Main benefits of dietary fiber
In addition to all the mentioned benefits of dietary fiber, there are other significant benefits you should be aware of:
- Oral health: dietary fiber is good for your oral health. Foods rich in fiber require more chewing, which stimulates saliva production and cleans your teeth. It is not surprising that dietary fiber is known to prevent dental caries and dental erosion.
- Weight management: foods rich in fiber provide a longer sensation of satiety after a meal. Consequently, we consume less food which could prevent obesity.
- Cancer prevention: it is known that dietary fiber which travels through the large intestine reduces the risk of pancreatic cancer, colon cancer, and rectal cancer by absorbing bile acids and carcinogenic substances. The newly-formed short-chain fatty acids due to the fermentation of intestinal bacteria also contribute to a reduced risk of colon cancer.
- Reduced risk of diabetes type 2: soluble dietary fiber in the intestine forms a gel that slows down the absorption of glucose and fat into the blood, which also results in more stable blood sugar levels.
- Boost the immune system: the task of the immune system is to defend your body from foreign substances and bacteria, viruses, and other microorganisms. The intestine is the largest organ of the immune system, as it contains about 80% of all immune system cells. To preserve the wellbeing of the immune cells in your intestine, you need to take care of the intestinal bacteria. And these function well if they have access to the right food - dietary fiber.
The recommended intake of dietary fiber and food content
Due to all the health benefits of dietary fiber it is recommended that you intake at least 30 grams per day, which many people don't do.
You can find dietary fiber in foods of plant origin, and its main sources are wholegrain cereals, legumes, nuts, seeds, fruit, and vegetables.
|FOOD||Dietary fiber content in 100 g of food|
|Dry plum||17.8 g|
|Wholegrain wheat flour||12.2 g|
|Sesame seed||11.2 g|
|Buckwheat porridge (raw)||8.26 g|
|Wholegrain pasta (raw)||6 g|
|Wholegrain bread||6 g|
|Wholegrain rice (raw)||3.2 g|
|White pasta (raw)||3 g|
|White bread||2.4 g|
|Paprika (red)||2.1 g|
|White rice (raw)||1.39 g|
A few tips to help you reach the recommended dietary fiber intake:
- Include a bowl of salat or some vegetable soup to your lunch.
- Add seeds to your oatmeal.
- Have fruit or nuts for a snack.
- Replace white pasta, white rice, and white bread with the wholegrain version.

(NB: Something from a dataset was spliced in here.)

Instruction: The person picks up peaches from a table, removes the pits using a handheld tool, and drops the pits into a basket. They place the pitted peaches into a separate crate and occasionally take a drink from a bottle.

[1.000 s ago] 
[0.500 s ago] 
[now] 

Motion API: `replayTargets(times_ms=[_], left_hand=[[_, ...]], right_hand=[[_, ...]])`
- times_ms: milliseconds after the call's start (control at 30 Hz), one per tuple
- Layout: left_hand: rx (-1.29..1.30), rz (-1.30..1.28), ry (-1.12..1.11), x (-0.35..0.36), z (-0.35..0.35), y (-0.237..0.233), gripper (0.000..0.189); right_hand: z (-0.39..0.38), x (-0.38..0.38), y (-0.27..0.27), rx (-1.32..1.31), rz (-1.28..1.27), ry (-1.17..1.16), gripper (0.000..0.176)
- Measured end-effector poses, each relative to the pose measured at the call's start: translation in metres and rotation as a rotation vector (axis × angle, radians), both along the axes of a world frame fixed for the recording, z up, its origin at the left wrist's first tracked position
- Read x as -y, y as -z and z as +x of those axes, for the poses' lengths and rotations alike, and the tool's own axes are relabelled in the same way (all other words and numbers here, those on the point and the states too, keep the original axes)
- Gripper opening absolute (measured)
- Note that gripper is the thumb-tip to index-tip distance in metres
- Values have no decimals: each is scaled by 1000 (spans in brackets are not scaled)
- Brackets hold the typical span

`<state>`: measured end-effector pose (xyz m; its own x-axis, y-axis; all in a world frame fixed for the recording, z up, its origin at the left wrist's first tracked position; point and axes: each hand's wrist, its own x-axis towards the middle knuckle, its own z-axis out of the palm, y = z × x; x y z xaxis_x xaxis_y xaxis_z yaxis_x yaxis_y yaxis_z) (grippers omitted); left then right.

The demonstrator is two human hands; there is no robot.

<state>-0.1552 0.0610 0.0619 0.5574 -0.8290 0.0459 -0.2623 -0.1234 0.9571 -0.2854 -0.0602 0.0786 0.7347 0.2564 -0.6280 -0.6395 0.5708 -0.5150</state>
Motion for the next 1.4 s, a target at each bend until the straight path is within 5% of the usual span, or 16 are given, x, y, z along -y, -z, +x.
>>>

- Occasionally replace animal protein with plant protein, such as peas, beans, or lentil.
Example of meals on rest days:
- Breakfast: oatmeal with a spoon of linseed, Greek yoghurt, and berries.
- Morning snack: piece of rye bread, chicken breast, and fresh paprika.
- Lunch: a bowl of mixed salad, baked new potatoes, turkey steak, and grilled vegetables.
- Afternoon snack: apple, small portion of nuts.
- Dinner: buckwheat porridge with stewed vegetables and egg.
Dietary fiber in sports
Dietary fiber is undoubtedly an important ingredient of a healthy lifestyle.
Since dietary fiber is difficult to digest, its intake should be limited before, during, and after physical activity and when filling your glycogen stores.
But during a period of rest or low-intensity exercise, you should consume plenty of fiber. With the high amount of energy gels, energy bars, soda, and other energy-rich foods you consume regularly, your digestive system will love some fiber.